Irene compitió entre hombres durante la década de 1920. Comenzó como delantera, terminó en la portería y fundó un equipo con su propio nombre: el Irene Fútbol Club. Era la única mujer de la plantilla y también su capitana.
Entre 1924 y 1927 se convirtió en una figura conocida en A Coruña. Llegó a cobrar por jugar cuando todavía no existía ninguna estructura femenina que pudiera reconocerla como futbolista profesional.
Está considerada la primera mujer de la que consta que recibió dinero por jugar al fútbol en España. Murió de tuberculosis en 1928, con solo 19 años.
Cobrar por jugar, sin embargo, no era lo mismo que disponer de un contrato profesional.
Las décadas siguientes demostraron que el éxito deportivo tampoco garantizaba esa posibilidad.
El Karbo nació en 1968 en el barrio coruñés de Os Mallos. Sus futbolistas estudiaban o trabajaban mientras entrenaban y competían en torneos que durante años carecieron de reconocimiento federativo.
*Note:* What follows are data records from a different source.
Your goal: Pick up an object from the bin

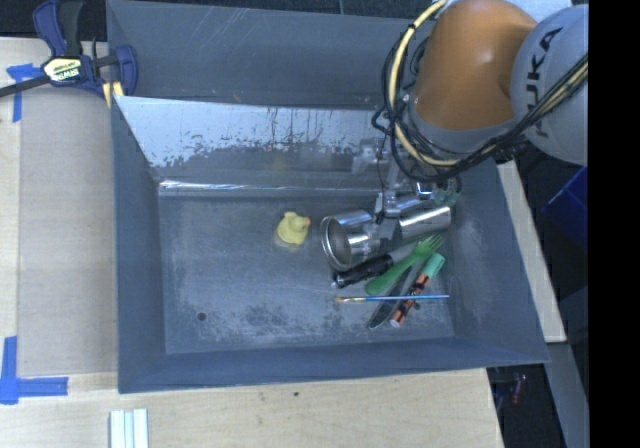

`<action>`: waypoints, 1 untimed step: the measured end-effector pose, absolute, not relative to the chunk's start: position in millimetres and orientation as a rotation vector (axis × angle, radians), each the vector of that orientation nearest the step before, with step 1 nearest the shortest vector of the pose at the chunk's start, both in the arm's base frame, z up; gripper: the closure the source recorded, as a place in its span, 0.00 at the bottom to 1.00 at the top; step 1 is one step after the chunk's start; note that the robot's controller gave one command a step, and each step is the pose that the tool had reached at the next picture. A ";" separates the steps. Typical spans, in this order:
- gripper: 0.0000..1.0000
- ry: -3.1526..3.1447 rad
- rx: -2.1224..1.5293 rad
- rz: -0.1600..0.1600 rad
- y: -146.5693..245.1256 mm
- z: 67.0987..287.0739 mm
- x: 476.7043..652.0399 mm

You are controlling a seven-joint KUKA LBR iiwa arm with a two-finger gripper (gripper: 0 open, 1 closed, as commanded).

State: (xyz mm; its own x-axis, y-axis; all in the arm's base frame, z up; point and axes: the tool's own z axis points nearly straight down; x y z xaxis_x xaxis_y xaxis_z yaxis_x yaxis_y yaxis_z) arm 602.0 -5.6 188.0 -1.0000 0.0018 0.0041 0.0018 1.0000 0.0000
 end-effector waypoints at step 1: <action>0.00 -3.146 -0.003 0.000 -5.7 192.4 603.8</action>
Offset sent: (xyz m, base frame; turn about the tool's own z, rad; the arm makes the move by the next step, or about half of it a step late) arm 0.0051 0.0038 -0.1013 -0.0171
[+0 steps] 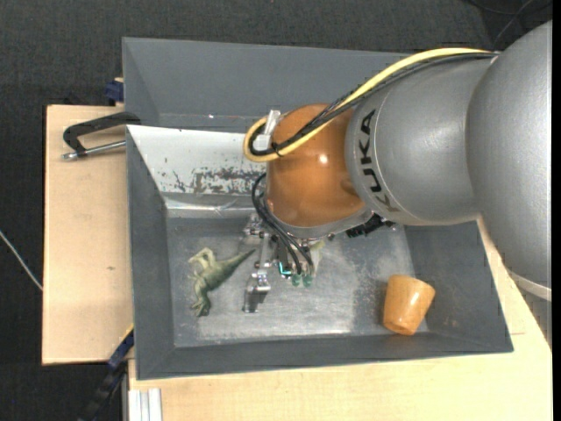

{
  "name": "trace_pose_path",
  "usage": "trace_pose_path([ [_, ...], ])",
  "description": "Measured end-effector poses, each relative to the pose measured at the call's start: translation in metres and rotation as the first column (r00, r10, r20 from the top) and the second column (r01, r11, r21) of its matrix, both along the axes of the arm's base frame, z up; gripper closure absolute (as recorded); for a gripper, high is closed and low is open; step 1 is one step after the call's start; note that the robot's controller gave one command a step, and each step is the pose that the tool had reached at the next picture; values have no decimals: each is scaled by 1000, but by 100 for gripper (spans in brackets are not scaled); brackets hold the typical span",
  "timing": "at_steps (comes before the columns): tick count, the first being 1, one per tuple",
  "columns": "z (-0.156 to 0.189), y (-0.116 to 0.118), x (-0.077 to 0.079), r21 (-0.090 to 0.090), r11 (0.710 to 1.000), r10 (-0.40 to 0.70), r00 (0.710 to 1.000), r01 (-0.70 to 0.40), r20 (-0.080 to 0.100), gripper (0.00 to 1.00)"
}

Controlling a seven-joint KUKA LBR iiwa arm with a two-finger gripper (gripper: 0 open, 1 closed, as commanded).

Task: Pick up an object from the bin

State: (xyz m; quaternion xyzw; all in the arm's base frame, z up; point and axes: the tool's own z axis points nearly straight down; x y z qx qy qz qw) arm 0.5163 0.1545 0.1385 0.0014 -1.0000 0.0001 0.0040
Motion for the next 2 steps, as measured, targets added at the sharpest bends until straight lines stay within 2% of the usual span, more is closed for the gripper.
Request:
trace_pose_path([
  [1,-67,50,4,1,976,-219,976,219,8,0],
  [2,-60,62,14,3,991,-131,991,131,13,0],
])
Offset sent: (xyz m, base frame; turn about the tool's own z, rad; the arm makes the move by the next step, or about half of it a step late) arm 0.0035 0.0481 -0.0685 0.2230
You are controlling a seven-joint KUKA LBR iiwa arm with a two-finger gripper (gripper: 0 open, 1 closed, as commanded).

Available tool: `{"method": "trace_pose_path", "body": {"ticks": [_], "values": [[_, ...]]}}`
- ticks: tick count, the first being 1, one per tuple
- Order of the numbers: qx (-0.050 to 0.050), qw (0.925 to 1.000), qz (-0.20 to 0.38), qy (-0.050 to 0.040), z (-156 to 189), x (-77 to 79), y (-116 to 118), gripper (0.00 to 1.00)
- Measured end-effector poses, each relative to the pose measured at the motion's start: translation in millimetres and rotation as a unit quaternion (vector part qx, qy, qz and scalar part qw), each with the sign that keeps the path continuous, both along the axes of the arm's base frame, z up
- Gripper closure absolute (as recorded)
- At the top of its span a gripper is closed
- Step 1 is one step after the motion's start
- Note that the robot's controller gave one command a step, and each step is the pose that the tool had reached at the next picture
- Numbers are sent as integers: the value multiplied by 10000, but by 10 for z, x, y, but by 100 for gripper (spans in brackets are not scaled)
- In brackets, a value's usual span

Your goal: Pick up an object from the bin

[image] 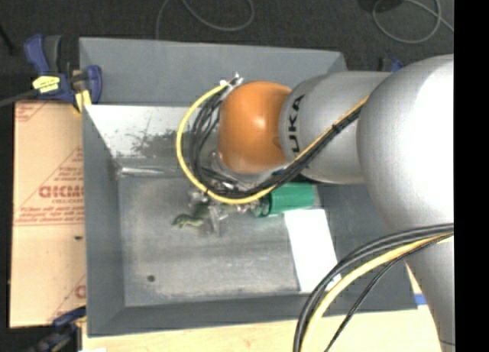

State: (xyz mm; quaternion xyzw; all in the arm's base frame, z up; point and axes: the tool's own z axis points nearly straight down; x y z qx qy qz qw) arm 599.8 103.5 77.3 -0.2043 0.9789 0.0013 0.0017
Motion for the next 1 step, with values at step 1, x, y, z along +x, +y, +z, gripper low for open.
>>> {"method": "trace_pose_path", "body": {"ticks": [1], "values": [[-7, 10000, -1, -2, 138, 2, -4, 100]]}}
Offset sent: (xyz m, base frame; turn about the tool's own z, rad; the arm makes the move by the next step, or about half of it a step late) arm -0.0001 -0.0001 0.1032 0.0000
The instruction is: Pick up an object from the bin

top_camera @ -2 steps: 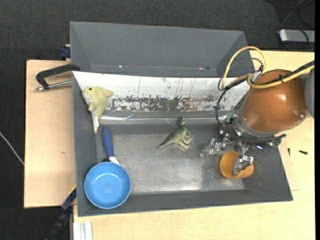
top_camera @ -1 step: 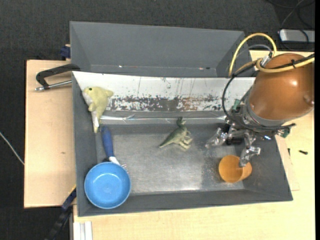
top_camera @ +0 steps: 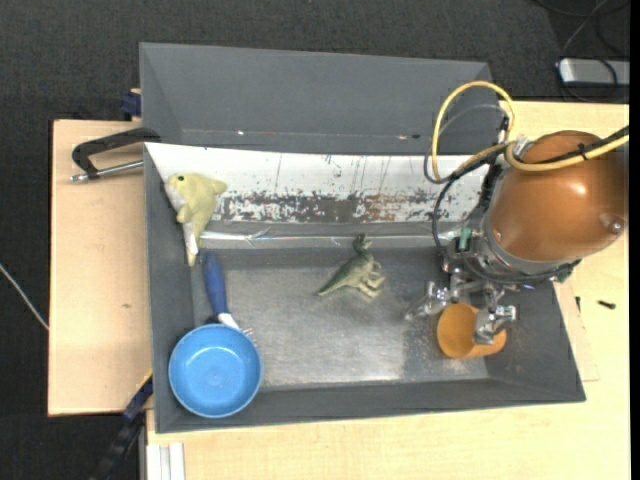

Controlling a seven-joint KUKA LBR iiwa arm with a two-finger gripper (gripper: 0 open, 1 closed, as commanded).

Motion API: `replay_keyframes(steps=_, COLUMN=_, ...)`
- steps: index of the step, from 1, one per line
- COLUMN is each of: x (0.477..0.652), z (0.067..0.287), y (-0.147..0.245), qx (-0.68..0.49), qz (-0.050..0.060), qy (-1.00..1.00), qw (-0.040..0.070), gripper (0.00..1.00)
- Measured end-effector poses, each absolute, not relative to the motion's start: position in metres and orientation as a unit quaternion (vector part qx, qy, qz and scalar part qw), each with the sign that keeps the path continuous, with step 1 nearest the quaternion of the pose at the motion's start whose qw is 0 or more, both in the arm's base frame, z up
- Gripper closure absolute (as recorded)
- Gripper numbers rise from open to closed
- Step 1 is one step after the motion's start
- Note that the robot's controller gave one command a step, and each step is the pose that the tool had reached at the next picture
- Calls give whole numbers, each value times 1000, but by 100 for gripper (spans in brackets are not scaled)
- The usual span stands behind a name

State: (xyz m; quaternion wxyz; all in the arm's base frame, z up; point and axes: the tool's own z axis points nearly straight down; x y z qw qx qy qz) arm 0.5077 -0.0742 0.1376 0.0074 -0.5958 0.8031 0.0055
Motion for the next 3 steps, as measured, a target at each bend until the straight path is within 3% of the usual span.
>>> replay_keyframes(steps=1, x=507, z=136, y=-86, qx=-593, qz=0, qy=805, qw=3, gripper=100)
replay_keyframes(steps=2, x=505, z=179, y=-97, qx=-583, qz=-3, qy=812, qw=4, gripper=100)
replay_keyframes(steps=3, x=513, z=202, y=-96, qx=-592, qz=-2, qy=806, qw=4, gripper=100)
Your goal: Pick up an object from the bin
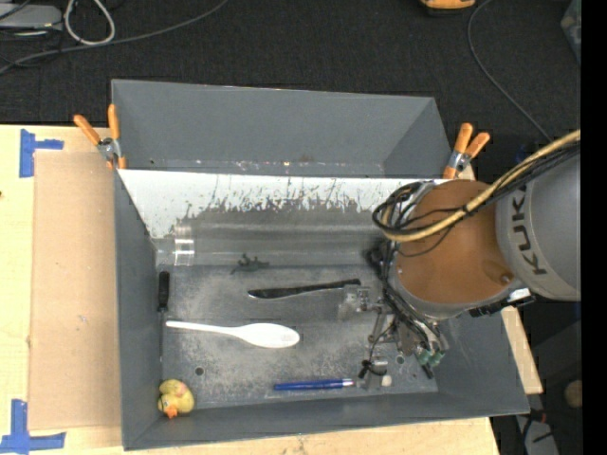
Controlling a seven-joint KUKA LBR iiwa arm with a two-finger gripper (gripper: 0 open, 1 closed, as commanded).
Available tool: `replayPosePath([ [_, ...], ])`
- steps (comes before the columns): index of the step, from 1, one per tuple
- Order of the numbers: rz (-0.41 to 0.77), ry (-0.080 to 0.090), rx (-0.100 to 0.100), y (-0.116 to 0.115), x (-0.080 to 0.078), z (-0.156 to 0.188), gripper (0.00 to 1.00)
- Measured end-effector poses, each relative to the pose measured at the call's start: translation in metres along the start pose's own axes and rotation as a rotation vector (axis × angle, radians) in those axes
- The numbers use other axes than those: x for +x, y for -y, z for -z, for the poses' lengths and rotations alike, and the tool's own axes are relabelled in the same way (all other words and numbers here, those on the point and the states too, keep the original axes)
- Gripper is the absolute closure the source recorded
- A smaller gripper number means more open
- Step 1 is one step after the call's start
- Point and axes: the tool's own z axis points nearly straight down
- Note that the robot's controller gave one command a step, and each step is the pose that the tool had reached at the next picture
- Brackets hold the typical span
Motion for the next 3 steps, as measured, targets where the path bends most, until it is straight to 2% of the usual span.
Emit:
replayPosePath([
  [1,0.0,0.004,0.0,0.0,-0.001,0.002,0.0],
  [2,0.148,0.005,0.0,-0.005,-0.002,-0.059,0.0],
  [3,0.245,0.005,0.001,-0.013,0.0,-0.051,0.0],
])
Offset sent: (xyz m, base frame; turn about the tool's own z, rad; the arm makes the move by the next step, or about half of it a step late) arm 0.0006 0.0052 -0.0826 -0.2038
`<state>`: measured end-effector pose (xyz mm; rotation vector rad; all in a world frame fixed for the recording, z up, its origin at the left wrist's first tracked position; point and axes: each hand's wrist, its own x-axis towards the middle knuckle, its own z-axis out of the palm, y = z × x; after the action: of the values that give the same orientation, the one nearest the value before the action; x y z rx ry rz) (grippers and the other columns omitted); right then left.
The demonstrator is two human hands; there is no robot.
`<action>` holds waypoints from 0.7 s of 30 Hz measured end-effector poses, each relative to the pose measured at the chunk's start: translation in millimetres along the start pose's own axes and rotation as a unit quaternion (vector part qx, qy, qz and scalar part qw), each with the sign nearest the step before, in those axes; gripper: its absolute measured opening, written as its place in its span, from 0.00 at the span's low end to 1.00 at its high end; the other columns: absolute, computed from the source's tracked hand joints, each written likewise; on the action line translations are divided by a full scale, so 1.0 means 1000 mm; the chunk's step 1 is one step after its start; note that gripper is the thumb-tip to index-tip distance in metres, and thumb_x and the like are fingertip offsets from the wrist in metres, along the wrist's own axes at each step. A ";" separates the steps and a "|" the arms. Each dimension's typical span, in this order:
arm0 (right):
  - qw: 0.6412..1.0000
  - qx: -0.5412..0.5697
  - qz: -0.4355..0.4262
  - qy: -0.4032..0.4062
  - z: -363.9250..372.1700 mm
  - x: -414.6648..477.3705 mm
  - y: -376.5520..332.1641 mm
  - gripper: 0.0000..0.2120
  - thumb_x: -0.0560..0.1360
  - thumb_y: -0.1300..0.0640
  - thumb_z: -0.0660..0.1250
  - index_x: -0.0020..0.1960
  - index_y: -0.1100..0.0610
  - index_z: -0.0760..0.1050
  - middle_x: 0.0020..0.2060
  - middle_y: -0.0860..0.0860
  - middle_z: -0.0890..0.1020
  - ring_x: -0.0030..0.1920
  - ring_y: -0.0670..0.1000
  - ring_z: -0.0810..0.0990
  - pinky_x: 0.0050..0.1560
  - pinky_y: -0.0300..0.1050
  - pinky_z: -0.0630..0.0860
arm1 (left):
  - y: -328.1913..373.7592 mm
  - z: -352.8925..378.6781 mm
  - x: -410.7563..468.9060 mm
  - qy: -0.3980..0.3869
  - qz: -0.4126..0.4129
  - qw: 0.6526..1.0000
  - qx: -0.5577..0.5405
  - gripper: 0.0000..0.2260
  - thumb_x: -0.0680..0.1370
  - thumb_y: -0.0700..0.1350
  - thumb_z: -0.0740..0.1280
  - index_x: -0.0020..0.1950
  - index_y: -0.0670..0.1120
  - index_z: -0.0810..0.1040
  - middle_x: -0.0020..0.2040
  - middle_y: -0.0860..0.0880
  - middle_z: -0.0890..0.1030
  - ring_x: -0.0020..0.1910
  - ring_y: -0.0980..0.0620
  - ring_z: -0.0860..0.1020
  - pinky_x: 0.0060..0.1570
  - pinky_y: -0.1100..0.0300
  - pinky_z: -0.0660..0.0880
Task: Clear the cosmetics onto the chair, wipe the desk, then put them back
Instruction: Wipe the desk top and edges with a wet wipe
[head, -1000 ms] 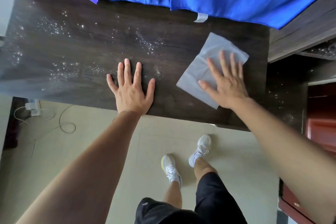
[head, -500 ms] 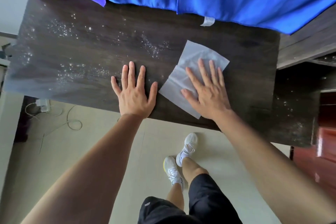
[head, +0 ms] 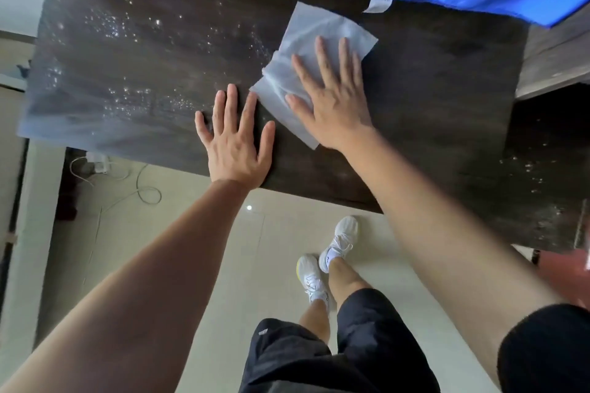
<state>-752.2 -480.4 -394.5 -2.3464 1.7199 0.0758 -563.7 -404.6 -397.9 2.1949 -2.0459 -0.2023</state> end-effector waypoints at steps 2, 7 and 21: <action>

Cuando comenzaron a organizarse los primeros campeonatos nacionales, el equipo se convirtió en su gran dominador. Ganó la Copa Reina Sofía de 1981 y las tres primeras ediciones oficiales de la Copa de la Reina, disputadas en 1983, 1984 y 1985.
Inma Castañón, Lis Franco, Pili Neira y sus compañeras fueron campeonas de España e internacionales. El Karbo demostró que en Galicia se podía jugar al mejor nivel del país, pero sus futbolistas seguían necesitando estudiar o trabajar fuera del campo.
El equipo desapareció en 1988, el mismo año en el que comenzó la primera Liga femenina de ámbito estatal.
Vero Boquete sí consiguió convertir el fútbol en su profesión. Para hacerlo tuvo que salir de Galicia y construir una carrera que la llevó por Estados Unidos y algunas de las principales ligas europeas.
Cuando el Deportivo recuperó su equipo femenino en 2016, una futbolista gallega ya había ganado la Champions y recorrido medio mundo. Sin embargo, ningún club de la comunidad había firmado todavía un contrato profesional con una de sus jugadoras.
Eso fue lo que cambió con Tere y Raquel.
Sus carreras tomaron después caminos diferentes. Teresa Abelleira ascendió con el Dépor, fichó por el Real Madrid y terminó proclamándose campeona del mundo con España. El hito de 2017, sin embargo, no le pertenece solamente a ella.
También lleva el nombre de Raquel Béjar.
El fútbol femenino gallego había producido jugadoras, equipos campeones e internacionales durante generaciones. El reconocimiento profesional llegó mucho más tarde.
Entre el dinero que recibió Irene González en los años veinte y las firmas de Tere y Raquel transcurrieron casi nueve décadas.
No hicieron falta noventa años para demostrar que en Galicia había futbolistas.
Hicieron falta casi noventa para que su trabajo quedara reconocido en un contrato profesional.